Innovatrics is bringing its latest fingerprint algorithm, graded best by recent NIST evaluations, to ID4Africa starting on June 15th in Marrakesh, Morocco.
Innovatrics has once again proved the quality of its fingerprint matching algorithm just before taking part in the ID4Africa annual conference. NIST has now published the results for its MINEX III extractor and PFT III tests, reaffirming Innovatrics’ top ranking among the biometric industry’s elite. Prior to this, the company was ranked first for its MINEX III-compliant fingerprint matcher.
“In over a decade of successful African projects,we have seen the transformative power of biometric technology in enhancing trust and preventing ID fraud in various walks of everyday life, from banking to elections,” says Matus Kapusta, Director of ABIS business unit in Innovatrics.
A decade of successes
The continuous successes of the Innovatrics R&D team have provided the benefits of top-notch biometrics to clients in Africa for over a decade. The company launched its first projects on the continent in 2011. These were mostly elections related, as biometric election registries have been both supported by the UN and the World Bank with the potential to extend voting rights to people who have been hitherto marginalized. Biometrics even allows people without an ID to have a say in the electoral process. Moreover, the highly accurate, AI-driven biometrics is not only able to successfully identify each person, but it’s also able to weed out duplicates and even children from the registry, avoiding electoral misuse or fraud.
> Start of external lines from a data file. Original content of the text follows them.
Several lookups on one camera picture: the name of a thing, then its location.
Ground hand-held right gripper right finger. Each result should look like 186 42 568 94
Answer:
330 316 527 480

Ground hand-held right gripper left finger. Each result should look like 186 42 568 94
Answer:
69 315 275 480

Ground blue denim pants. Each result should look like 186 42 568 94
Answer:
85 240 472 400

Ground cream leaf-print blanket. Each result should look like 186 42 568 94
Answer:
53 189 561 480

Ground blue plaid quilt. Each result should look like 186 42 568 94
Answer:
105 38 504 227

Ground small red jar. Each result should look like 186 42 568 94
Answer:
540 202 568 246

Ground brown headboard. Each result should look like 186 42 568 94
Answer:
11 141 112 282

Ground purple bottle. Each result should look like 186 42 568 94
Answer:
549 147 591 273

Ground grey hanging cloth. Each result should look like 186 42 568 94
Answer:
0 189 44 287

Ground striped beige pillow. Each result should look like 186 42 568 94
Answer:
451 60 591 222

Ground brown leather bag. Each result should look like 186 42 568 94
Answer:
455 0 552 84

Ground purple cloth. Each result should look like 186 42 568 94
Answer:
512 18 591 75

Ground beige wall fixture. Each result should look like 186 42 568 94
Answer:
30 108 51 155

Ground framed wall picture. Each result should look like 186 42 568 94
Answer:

Since then, Innovatrics has expanded the use of biometrics to other fields as well, from issuing driving licenses in Gabon or Malawi to banking services in Nigeria to its most recent use – Criminal ABIS in Guinea. “The automatization brought by ABIS will shorten the time needed for suspect identification from hours to seconds, and it will be made available to all police stations in the country,” Juraj Stubner, responsible for the delivery of the system, explains.
One system for different purposes
In most countries, the main challenge is to properly identify people for various purposes – a task in which modern biometrics aided by advanced algorithms excels. Innovatrics is one of the few companies that has NIST-benchmarked algorithms for three different modalities: fingerprints, faces and irises. All or a combination of these make sure that identification under any circumstances is accurate. Moreover, its fingerprint algorithms are among the most accurate in the world and also excel in interoperability measures, meaning that the institution does not need to rely on a single biometric provider.